[Collection entries]
# # # # #
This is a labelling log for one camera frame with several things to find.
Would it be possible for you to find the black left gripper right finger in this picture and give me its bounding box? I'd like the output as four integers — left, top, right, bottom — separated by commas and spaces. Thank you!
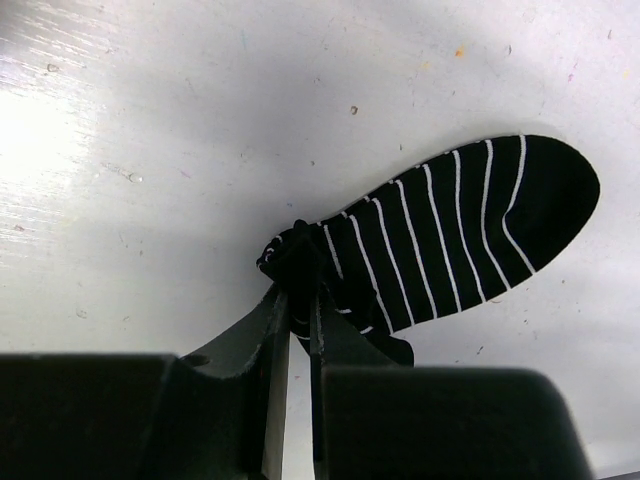
310, 294, 592, 479

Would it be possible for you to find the black white striped sock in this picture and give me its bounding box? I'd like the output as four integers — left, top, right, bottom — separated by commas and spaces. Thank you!
257, 135, 600, 366

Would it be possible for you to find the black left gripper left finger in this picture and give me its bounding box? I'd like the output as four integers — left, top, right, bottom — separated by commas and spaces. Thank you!
1, 288, 289, 479

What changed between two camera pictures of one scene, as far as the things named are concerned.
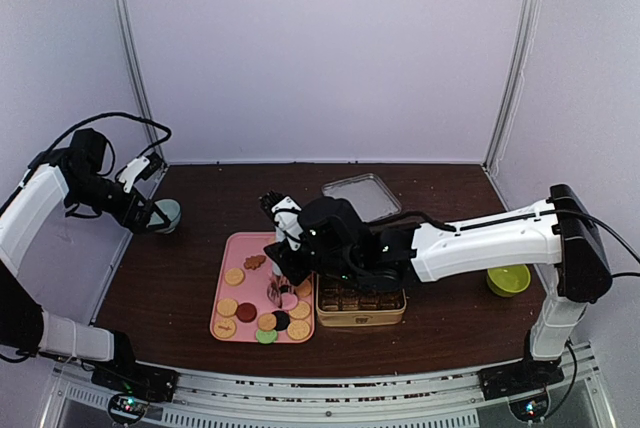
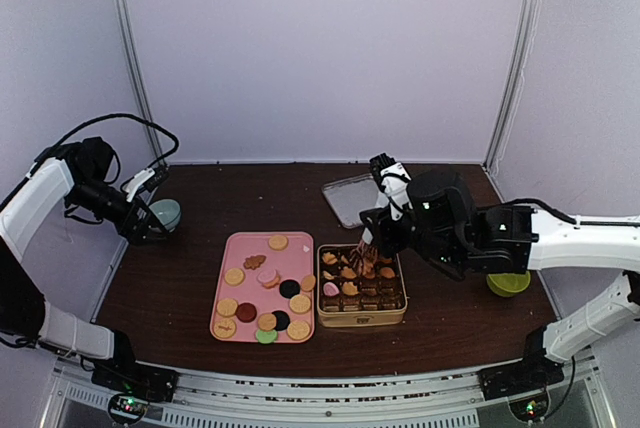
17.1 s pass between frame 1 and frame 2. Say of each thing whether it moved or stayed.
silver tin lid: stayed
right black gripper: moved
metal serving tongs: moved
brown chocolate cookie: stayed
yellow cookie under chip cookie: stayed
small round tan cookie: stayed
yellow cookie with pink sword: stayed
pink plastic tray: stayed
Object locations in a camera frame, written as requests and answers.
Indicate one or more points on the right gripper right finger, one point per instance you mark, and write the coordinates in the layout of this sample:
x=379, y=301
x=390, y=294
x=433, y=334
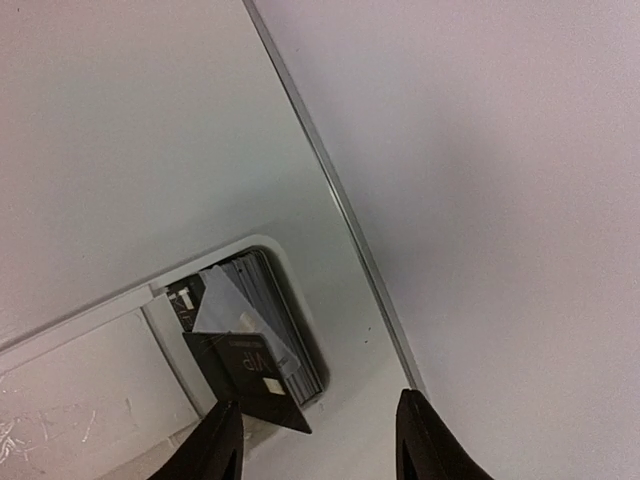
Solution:
x=425, y=447

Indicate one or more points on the black credit card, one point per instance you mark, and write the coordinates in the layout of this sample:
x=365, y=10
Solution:
x=240, y=367

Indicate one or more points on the stack of grey cards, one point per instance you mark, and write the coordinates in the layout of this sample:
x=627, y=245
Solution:
x=253, y=273

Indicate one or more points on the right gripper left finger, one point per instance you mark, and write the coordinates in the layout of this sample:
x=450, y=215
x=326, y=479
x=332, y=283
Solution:
x=213, y=451

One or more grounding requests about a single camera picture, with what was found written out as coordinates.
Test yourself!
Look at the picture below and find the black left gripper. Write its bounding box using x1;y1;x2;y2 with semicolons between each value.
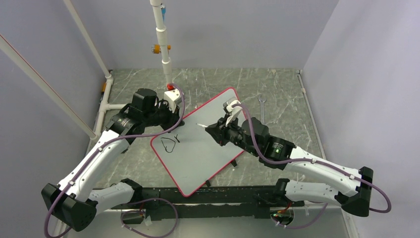
143;99;184;133

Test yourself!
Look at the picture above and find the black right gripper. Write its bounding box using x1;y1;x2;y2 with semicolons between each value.
206;113;259;156

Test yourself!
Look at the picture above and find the red framed whiteboard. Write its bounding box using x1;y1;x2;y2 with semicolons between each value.
150;87;243;197

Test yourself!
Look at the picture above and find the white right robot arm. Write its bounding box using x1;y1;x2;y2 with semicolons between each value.
205;117;373;217

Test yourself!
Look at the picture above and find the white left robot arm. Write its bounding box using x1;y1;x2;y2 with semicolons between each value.
41;84;185;232

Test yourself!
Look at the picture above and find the silver combination wrench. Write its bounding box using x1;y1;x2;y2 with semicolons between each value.
258;94;267;124

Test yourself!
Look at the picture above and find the white slanted corner pipe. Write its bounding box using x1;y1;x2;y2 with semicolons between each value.
63;0;124;141

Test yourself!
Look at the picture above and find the orange pipe clamp knob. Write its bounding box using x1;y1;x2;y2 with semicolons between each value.
151;44;171;54

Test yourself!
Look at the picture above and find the white vertical pvc pipe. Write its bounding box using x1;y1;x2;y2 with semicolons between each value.
150;0;173;85

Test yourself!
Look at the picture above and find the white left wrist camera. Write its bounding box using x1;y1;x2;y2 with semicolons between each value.
163;84;182;113

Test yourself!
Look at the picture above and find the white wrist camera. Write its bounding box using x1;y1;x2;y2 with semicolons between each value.
223;97;242;126
163;84;182;113

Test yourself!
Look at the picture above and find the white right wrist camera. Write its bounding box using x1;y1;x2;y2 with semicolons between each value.
223;97;242;126

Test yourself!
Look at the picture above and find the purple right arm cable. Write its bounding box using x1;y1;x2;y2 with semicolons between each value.
238;103;392;214

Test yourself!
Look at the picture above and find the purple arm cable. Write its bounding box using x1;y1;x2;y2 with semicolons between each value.
238;103;392;214
43;82;186;238

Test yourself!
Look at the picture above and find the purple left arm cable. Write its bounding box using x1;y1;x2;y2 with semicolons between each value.
43;82;186;238

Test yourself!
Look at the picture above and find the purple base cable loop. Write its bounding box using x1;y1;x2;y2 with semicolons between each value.
120;197;179;238

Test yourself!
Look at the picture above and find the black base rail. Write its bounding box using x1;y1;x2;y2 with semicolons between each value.
127;185;292;221

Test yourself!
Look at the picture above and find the white red wall trim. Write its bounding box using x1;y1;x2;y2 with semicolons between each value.
0;35;99;141

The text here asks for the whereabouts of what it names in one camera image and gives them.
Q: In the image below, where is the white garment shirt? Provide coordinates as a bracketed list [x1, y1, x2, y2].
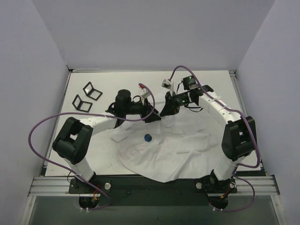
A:
[111, 108, 224, 182]

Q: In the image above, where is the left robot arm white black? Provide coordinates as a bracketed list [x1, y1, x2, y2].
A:
[52, 86, 161, 193]

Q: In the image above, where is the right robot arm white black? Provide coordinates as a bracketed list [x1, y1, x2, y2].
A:
[160, 76, 257, 189]

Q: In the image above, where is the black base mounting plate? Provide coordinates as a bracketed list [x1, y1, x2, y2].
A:
[68, 175, 237, 208]

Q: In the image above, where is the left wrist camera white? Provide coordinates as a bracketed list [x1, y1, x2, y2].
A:
[138, 88, 150, 99]

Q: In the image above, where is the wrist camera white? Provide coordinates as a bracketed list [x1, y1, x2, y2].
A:
[161, 79, 175, 96]
[138, 88, 150, 99]

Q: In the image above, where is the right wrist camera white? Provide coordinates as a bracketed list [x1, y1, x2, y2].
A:
[161, 79, 175, 96]

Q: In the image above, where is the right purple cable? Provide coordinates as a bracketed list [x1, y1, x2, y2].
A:
[170, 65, 261, 213]

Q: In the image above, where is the purple cable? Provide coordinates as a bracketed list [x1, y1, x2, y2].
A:
[170, 65, 261, 213]
[27, 82, 154, 210]

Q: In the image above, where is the black frame stand upper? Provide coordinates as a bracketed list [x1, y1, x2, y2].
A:
[82, 82, 103, 101]

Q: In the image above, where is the black frame stand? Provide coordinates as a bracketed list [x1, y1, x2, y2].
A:
[82, 82, 103, 101]
[72, 95, 93, 113]

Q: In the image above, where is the black frame stand lower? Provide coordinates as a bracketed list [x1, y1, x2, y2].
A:
[72, 95, 93, 113]

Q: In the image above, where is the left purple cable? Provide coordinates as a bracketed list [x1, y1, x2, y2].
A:
[27, 82, 154, 210]

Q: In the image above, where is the aluminium front rail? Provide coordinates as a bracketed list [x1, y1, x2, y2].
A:
[28, 177, 69, 197]

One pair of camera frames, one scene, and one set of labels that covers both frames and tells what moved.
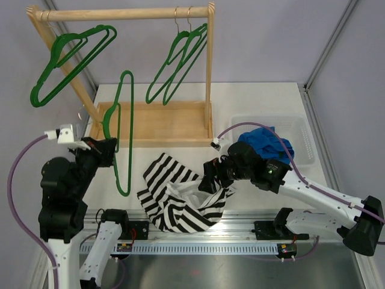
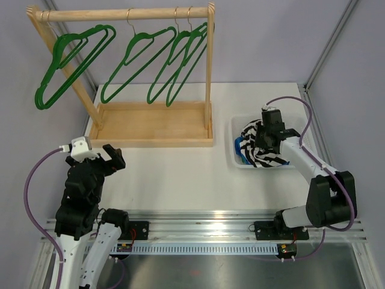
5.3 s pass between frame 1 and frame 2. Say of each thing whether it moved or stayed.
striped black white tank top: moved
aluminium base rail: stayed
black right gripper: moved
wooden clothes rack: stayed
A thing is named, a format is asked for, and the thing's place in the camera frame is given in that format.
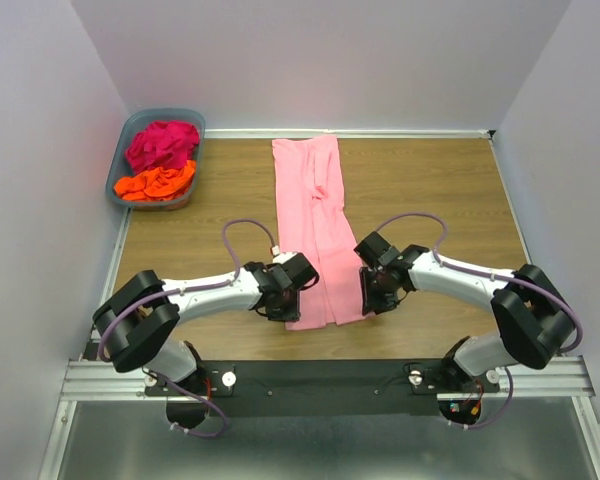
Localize light pink t shirt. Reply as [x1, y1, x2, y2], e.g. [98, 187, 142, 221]
[272, 135, 365, 331]

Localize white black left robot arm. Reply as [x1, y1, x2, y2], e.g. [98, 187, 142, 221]
[92, 252, 320, 387]

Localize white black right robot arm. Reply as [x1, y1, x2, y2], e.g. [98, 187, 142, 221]
[354, 231, 581, 392]

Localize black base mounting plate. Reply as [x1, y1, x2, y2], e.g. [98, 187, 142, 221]
[144, 357, 501, 430]

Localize orange t shirt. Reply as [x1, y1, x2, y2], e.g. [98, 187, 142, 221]
[114, 160, 197, 203]

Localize magenta t shirt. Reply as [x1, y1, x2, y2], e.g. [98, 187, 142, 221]
[125, 121, 200, 174]

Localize grey plastic laundry basin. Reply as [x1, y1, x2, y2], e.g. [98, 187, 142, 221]
[105, 108, 205, 211]

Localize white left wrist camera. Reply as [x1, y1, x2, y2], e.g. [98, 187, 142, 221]
[271, 245, 296, 264]

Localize aluminium extrusion rail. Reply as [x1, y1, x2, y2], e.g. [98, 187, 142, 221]
[61, 357, 595, 402]

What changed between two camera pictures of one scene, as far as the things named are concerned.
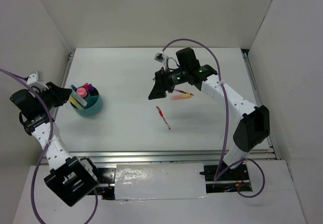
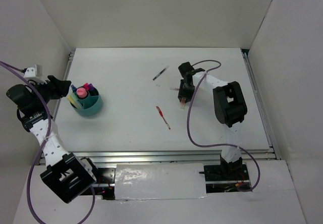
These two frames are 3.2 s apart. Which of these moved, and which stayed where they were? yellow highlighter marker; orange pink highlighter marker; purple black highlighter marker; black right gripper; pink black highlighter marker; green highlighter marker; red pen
Moved: green highlighter marker; orange pink highlighter marker; black right gripper
Stayed: purple black highlighter marker; pink black highlighter marker; red pen; yellow highlighter marker
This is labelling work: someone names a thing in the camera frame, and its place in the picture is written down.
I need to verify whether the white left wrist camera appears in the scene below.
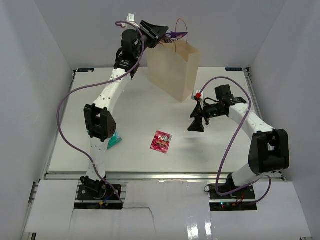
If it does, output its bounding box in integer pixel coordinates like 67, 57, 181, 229
127, 13, 138, 26

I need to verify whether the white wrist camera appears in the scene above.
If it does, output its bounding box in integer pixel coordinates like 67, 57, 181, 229
191, 90, 205, 102
127, 13, 138, 26

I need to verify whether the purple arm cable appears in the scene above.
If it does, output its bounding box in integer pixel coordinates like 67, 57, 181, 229
57, 21, 145, 205
197, 76, 272, 206

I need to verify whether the teal snack bag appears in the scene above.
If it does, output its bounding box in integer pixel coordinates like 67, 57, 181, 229
90, 130, 122, 151

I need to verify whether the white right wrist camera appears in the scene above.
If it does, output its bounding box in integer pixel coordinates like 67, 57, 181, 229
191, 90, 205, 102

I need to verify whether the cream paper bag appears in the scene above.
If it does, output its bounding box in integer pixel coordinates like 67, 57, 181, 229
146, 26, 201, 103

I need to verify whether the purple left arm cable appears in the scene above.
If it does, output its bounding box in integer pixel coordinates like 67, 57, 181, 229
57, 21, 145, 205

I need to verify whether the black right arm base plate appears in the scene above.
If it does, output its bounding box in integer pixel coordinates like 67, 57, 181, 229
204, 184, 258, 212

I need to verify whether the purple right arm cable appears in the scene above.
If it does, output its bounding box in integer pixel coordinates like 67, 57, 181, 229
197, 76, 272, 206

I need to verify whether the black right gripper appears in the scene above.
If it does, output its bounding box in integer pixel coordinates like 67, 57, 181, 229
188, 100, 226, 133

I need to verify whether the aluminium table edge rail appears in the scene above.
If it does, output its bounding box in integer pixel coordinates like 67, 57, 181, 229
44, 171, 218, 182

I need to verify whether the red candy packet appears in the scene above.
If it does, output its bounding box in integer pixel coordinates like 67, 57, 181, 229
150, 130, 172, 154

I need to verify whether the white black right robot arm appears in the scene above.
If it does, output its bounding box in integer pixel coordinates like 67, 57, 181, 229
187, 85, 290, 200

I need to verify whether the blue label sticker left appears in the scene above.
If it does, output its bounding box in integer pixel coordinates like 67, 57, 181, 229
77, 68, 95, 73

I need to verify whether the blue label sticker right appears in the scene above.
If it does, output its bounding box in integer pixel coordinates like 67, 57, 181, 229
225, 67, 243, 72

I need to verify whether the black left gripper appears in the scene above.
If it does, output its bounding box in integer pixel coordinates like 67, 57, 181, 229
134, 20, 169, 59

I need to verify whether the blue label sticker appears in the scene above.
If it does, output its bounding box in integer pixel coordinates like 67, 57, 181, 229
225, 67, 243, 72
77, 68, 95, 73

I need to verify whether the purple snack packet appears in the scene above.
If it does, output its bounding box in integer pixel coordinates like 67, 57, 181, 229
164, 30, 188, 44

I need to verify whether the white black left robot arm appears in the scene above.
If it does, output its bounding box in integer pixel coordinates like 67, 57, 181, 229
80, 20, 169, 200

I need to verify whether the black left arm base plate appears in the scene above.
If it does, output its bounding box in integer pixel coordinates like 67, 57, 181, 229
74, 184, 123, 210

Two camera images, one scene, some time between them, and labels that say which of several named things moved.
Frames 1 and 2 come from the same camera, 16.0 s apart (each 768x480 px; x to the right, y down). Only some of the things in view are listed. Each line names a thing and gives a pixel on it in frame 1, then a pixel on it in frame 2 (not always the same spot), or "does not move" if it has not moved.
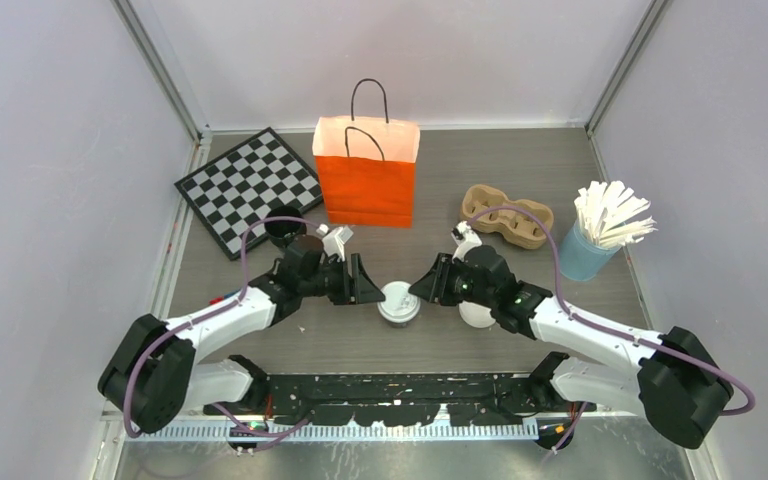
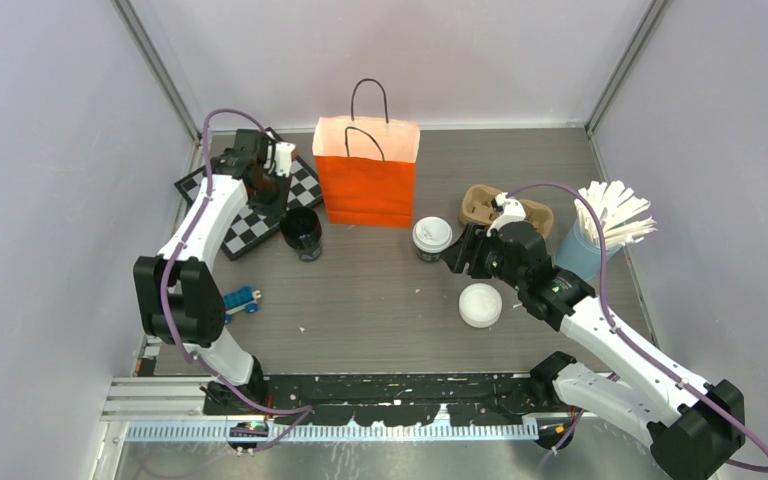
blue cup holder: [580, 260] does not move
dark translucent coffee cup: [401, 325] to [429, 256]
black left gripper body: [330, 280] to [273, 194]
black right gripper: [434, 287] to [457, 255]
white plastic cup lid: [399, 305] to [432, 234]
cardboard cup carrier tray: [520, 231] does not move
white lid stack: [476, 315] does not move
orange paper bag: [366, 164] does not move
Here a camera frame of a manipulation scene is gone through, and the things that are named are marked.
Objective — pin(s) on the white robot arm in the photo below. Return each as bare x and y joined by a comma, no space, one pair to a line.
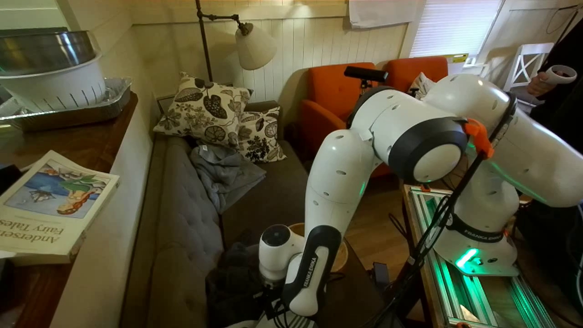
422,140

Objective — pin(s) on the round wooden bowl basket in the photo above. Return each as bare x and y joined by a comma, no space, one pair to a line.
341,255

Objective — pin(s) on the small floral pillow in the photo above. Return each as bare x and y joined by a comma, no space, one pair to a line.
259,135

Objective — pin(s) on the grey blanket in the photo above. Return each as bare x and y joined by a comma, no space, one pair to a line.
224,173

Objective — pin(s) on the orange armchair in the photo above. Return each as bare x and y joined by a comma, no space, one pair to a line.
331,94

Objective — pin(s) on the large floral pillow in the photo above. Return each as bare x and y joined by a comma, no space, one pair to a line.
204,109

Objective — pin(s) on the floor lamp white shade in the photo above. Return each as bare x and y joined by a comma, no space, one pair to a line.
255,47

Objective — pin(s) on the dark brown sofa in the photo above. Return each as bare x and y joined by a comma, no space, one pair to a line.
180,235

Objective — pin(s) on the dark grey cloth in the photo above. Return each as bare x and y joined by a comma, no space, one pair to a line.
233,286

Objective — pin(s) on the metal dish rack tray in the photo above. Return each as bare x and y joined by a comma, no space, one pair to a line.
116,94

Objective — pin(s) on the fairy tales book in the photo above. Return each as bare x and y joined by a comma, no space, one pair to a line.
44,213

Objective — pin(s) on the wooden counter shelf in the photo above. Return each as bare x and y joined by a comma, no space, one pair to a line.
31,291

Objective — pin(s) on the metal pot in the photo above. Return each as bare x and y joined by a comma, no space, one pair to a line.
27,51

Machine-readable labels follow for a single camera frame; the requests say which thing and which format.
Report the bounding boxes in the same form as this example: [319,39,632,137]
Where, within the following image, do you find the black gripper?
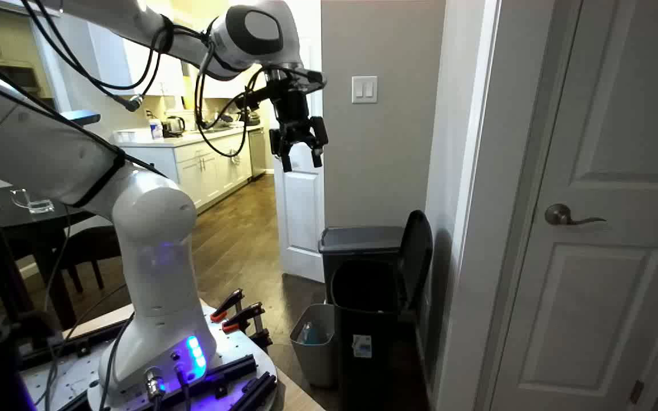
[255,70,328,173]

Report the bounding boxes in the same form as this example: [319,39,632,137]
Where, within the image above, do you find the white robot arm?
[0,0,327,406]

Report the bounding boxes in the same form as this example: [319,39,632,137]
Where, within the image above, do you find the black dust bin lid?
[398,211,431,312]

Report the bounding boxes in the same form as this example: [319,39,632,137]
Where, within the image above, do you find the black open dust bin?
[330,260,408,411]

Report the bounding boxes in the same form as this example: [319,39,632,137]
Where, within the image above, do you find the white open hallway door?
[272,90,328,285]

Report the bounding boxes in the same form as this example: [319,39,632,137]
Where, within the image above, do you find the white kitchen cabinets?
[116,127,260,211]

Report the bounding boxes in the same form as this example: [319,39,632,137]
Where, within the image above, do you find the orange black bar clamp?
[209,288,245,322]

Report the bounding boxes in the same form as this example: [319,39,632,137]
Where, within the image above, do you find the small grey waste basket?
[290,305,335,389]

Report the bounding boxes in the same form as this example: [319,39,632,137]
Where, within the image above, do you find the dark dining table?
[0,177,122,329]

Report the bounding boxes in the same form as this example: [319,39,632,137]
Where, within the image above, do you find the white wall light switch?
[351,76,378,105]

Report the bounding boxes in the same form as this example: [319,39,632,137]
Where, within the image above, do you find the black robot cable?
[20,0,269,160]

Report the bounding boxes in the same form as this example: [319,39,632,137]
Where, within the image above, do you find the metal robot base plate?
[20,306,279,411]

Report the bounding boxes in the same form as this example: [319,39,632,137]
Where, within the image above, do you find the silver door lever handle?
[543,203,599,227]

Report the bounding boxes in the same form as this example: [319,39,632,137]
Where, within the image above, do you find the white panel door with handle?
[491,0,658,411]
# # # # #
Could you find each line in the entries that contains the string "cookie" and copy it?

## [Written response]
brown chocolate cookie: stayed
yellow cookie under chip cookie: stayed
small round tan cookie: stayed
yellow cookie with pink sword: stayed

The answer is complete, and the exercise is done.